Getting the most out of your tax return and ensuring compliance
The construction and hospitality industries are two industries being targeted by the ATO this financial year as the Federal Government bolsters its compliance powers to crack down on perceived “high-risk” businesses.
However, it is not all doom and gloom, says Phil Carulli, Director at accounting firm and CCIWA partner, Optima Partners.
“There is still plenty of opportunity to maximise your deductions and minimise your tax for the 2023 financial year through considering temporary full expensing allowing you to write off your assets and utilising the skills and technology boosts,” Carulli told a webinar audience of nearly 100 people.
“It's just a matter of making sure that you're getting the benefit of everything you are entitled to, tax is changing all the time so you need to stay fully informed.”
Presenting the Mastering Tax Compliance webinar, Carulli and Co-Director Enrico De Pietro gave vital insights into tax compliance and planning, as well as highlighting areas that might affect business and individual taxes.
Is your industry a target?
There are several industries on the ATO’s radar this financial year, including:
- building and construction;
- hairdressing and beauty services;
- cafes and restaurants;
- road freight transport; and
- management and advice-related consultancy.
The ATO has increased its non-compliance penalties by more than 40% in the past six months to $313 per unit.
“Maintaining robust compliance can go a long way in protecting your business from unnecessary risk,” Carulli says.

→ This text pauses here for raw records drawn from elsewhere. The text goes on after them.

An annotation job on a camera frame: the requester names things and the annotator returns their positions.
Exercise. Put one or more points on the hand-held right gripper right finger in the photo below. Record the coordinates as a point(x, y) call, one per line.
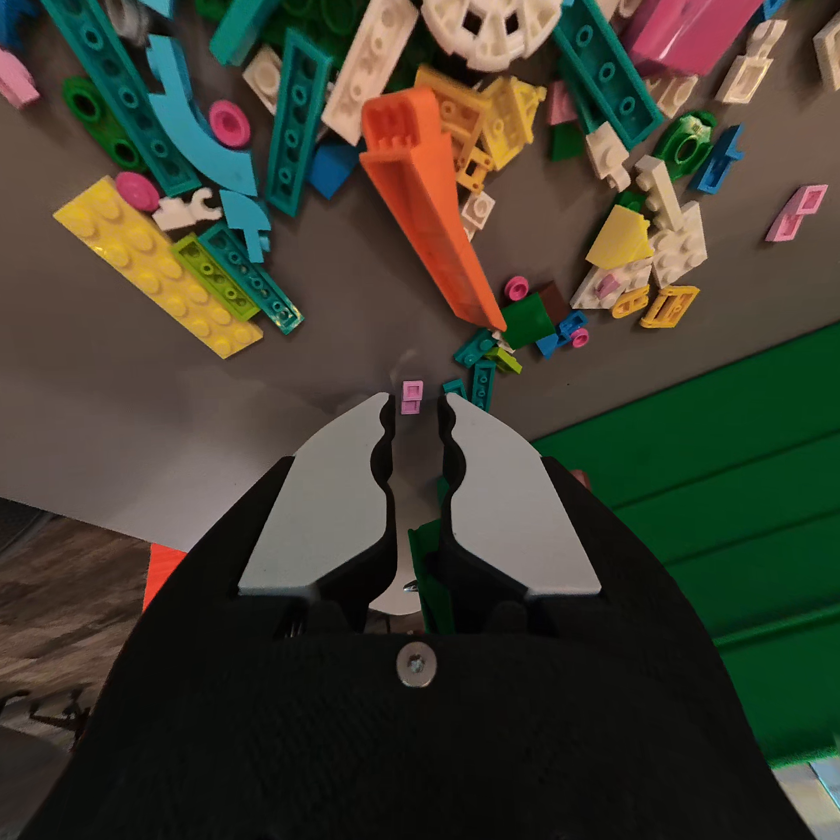
point(512, 512)

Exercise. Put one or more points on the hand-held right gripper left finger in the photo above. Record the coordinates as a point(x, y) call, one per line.
point(328, 505)

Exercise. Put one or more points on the small square pink lego plate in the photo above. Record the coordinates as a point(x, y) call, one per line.
point(411, 397)

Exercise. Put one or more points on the pile of loose lego pieces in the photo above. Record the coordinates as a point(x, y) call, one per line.
point(295, 131)

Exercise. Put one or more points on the orange red object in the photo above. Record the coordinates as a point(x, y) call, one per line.
point(161, 571)

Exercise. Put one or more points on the orange brick separator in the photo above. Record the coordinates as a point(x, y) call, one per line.
point(420, 197)

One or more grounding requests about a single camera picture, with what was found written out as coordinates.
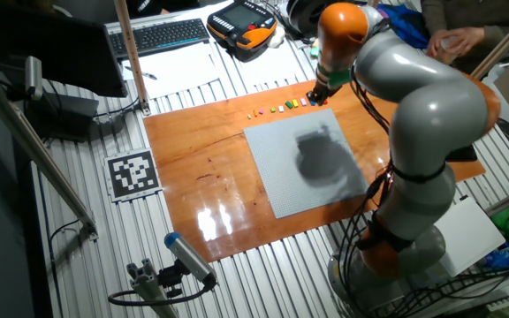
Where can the person's right hand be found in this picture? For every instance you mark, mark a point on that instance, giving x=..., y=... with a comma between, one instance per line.
x=435, y=44

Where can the pen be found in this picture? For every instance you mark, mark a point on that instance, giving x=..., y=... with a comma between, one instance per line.
x=142, y=73

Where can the long blue Lego brick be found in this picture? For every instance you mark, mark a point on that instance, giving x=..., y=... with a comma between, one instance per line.
x=312, y=103

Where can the person in black clothing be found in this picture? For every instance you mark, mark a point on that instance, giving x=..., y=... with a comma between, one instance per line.
x=157, y=5

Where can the black round object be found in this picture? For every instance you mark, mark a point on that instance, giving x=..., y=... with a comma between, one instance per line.
x=303, y=15

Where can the yellow two-by-four Lego brick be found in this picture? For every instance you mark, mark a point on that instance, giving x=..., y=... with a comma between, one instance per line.
x=295, y=103

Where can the black keyboard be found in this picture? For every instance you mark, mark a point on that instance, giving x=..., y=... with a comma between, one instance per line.
x=159, y=37

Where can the white board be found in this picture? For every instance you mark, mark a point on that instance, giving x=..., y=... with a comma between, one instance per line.
x=471, y=234

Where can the person in olive sweater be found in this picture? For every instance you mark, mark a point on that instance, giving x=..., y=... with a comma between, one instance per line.
x=493, y=17

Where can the blue plastic bag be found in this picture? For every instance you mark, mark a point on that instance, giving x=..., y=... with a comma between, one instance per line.
x=502, y=257

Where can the orange and black teach pendant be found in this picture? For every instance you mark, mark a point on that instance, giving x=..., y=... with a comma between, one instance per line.
x=241, y=26

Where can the light pink Lego brick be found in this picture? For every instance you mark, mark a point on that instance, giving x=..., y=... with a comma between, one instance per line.
x=303, y=101

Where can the aluminium frame post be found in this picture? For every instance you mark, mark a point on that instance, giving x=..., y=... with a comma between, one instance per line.
x=506, y=40

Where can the grey camera with blue cap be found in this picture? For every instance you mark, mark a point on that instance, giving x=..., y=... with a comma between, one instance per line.
x=190, y=258

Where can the person's left hand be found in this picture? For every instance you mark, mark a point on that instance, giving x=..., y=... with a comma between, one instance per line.
x=468, y=40

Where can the black and white fiducial marker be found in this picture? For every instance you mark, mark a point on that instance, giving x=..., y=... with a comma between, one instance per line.
x=133, y=174

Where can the grey Lego baseplate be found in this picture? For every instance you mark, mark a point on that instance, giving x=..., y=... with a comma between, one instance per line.
x=276, y=176

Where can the black monitor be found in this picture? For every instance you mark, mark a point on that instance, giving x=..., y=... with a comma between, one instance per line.
x=60, y=48

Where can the white paper sheet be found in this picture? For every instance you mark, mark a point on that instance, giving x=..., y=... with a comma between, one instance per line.
x=175, y=70

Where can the wooden post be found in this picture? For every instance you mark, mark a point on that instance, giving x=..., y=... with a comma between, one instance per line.
x=131, y=53

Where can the white rounded object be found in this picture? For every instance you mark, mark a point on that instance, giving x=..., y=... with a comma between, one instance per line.
x=276, y=37

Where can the long aluminium frame beam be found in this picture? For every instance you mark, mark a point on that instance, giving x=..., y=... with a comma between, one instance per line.
x=29, y=141

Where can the aluminium camera mount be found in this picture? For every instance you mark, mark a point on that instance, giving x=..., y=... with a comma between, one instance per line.
x=148, y=287

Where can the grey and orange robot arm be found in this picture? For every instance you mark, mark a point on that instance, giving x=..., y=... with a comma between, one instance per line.
x=431, y=110

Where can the clear plastic cup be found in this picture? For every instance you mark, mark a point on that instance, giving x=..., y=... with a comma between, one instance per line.
x=448, y=48

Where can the black box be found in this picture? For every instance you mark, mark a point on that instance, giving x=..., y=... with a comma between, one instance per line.
x=64, y=117

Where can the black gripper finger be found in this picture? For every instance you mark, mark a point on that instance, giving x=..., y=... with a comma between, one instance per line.
x=312, y=96
x=322, y=101

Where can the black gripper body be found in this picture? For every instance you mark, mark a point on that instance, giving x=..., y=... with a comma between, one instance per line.
x=326, y=88

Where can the dark green Lego brick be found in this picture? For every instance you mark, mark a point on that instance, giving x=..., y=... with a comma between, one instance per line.
x=289, y=104

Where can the small grey camera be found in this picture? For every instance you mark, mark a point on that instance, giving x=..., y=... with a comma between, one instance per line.
x=33, y=77

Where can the wooden board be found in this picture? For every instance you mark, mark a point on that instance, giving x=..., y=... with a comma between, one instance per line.
x=192, y=176

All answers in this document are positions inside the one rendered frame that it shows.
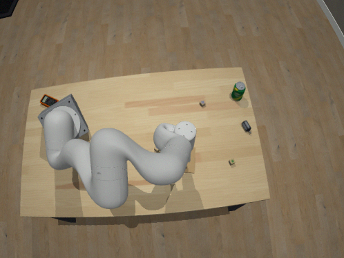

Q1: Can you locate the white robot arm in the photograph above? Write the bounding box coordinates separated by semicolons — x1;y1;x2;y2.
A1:
44;106;196;209

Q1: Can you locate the tan square mat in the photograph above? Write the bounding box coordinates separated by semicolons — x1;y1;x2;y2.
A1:
184;147;195;173

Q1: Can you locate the green soda can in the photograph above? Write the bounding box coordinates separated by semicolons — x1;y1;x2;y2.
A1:
231;81;246;101

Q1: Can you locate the orange and black multimeter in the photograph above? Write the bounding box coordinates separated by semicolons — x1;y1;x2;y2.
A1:
40;95;59;107

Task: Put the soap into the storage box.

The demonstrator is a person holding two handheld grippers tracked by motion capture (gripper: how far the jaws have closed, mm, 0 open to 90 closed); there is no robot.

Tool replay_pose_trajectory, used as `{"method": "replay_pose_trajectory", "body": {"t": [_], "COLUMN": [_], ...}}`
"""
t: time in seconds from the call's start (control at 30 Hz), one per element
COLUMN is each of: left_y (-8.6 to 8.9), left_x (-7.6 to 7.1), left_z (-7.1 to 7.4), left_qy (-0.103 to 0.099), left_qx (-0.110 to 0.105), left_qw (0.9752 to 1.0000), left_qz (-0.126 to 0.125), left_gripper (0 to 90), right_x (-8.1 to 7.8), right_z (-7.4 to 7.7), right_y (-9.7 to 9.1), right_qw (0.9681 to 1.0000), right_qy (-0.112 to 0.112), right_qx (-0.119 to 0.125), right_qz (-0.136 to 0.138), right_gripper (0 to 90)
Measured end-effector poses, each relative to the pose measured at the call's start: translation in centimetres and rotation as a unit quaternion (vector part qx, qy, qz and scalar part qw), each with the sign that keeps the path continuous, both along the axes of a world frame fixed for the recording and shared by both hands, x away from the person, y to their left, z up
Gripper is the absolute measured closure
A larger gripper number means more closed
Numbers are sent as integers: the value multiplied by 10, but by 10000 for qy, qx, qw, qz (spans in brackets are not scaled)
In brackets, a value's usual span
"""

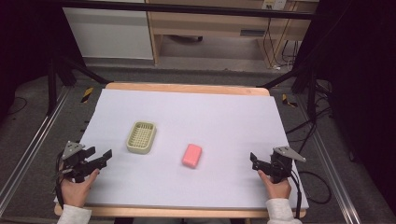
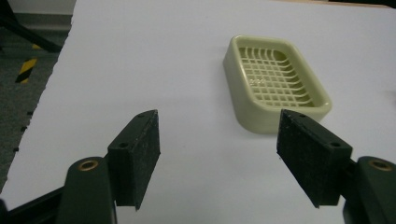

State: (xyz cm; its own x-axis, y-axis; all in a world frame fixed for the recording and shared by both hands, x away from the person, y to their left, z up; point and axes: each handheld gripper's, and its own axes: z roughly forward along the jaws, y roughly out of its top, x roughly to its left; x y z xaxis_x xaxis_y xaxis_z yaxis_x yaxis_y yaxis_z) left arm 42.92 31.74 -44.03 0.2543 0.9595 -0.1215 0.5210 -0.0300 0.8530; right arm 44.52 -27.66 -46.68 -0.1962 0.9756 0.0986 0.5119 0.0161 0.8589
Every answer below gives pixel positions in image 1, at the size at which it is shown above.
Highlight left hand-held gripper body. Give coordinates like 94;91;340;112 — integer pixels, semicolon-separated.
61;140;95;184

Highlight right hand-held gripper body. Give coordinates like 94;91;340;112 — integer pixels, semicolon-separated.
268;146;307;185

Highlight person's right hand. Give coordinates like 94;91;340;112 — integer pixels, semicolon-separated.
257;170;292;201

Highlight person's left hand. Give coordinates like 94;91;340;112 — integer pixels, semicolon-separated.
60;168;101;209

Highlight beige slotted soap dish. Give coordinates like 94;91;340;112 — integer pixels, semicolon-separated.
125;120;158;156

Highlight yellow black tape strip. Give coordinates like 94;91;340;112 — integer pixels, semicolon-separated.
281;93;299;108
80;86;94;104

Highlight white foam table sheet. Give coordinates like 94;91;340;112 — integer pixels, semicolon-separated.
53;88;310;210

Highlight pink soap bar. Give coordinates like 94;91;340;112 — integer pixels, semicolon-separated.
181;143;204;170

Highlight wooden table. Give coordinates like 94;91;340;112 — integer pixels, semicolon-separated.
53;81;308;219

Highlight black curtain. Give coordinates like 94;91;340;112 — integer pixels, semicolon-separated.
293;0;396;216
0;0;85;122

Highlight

“Businesses with good record-keeping practices and a history of timely lodgments are less likely to attract the ATO's attention.”
ATO's expanding reach
Trusts, professional services, sharing economy and the shadow economy are under ATO scrutiny this year, Carulli says.
“The ATO can access a wealth of information from a multitude of sources, including third parties who are legally obligated to provide information. This includes banks, financial institutions, government departments, employers and international treaty partners,” he says.
Technology and training boosts
The Federal Government announced a training and technology boost last year allowing eligible expenditure on digital operations (including computers, digital media and marketing costs, and e-commerce spend) between 29 March 2022 and 30 June 2023. It is only for businesses with a turnover of less than $50 million.
“The important part about highlighting this is that a lot of businesses we have seen possibly haven't known about it or tax agents possibly haven't applied it to tax returns, but it's fairly easy to apply,” Carulli says.
There is a $20,000 cap ($100,000 spend) for the three months to 30 June 2022, and the same allowances again in the year to 30 June 2023.
“Those two claims can be done in the one tax return this financial year,” Carulli says.
Businesses can also claim a skills and training boost to upskill employees. This runs through to 30 June 2024 and there is no cap, but the training must be provided by an Australian registered training provider.
Temporary full expensing
Temporary full expensing is available to be applied to 30 June 2023 and allows businesses to write off their asset purchases, It comes with great initial tax benefits but there are some consequences, so you should be fully informed of these before applying it.
“It may be more beneficial claiming normal depreciation over time rather than an immediate deduction,” De Pietro says.
Tax loss carry-back
The tax loss carry-back provision is also only available to 30 June 2023 and can provide financial relief for struggling businesses allowing them to access a refund of prior year tax paid. However, it's crucial to evaluate your specific situation. In some cases, carrying the loss forward to offset future profits might be a more strategic move, allowing you to maintain financial flexibility.
Importance of timely lodgement
Di Pietro says a common misconception among businesses is delaying the lodgement of their Business Activity Statements (BAS) due to cash flow concerns.
“However, this can prove counterproductive,” he says.
“It is advisable to prioritise the timely submission of documents, even if you can't immediately make the required payments. The ATO typically allows for arrangements to be made later.”
Company directors should be particularly cautious about complying with tax obligations. Ignoring or delaying these responsibilities can lead to director penalty notices and, ultimately, personal liability for company debts. It is essential to ensure that all documents are lodged on time to avoid this predicament.
Getting good advice
Navigating the complex landscape of tax compliance and benefit maximisation requires vigilance and strategic planning, De Pietro says.
“By staying informed about ATO requirements, submitting documents on time and making informed decisions regarding taxation, businesses can be compliant and achieve good tax and financial outcomes,” he says.
“While tax obligations may seem daunting, they can be managed effectively with the right approach and advice.”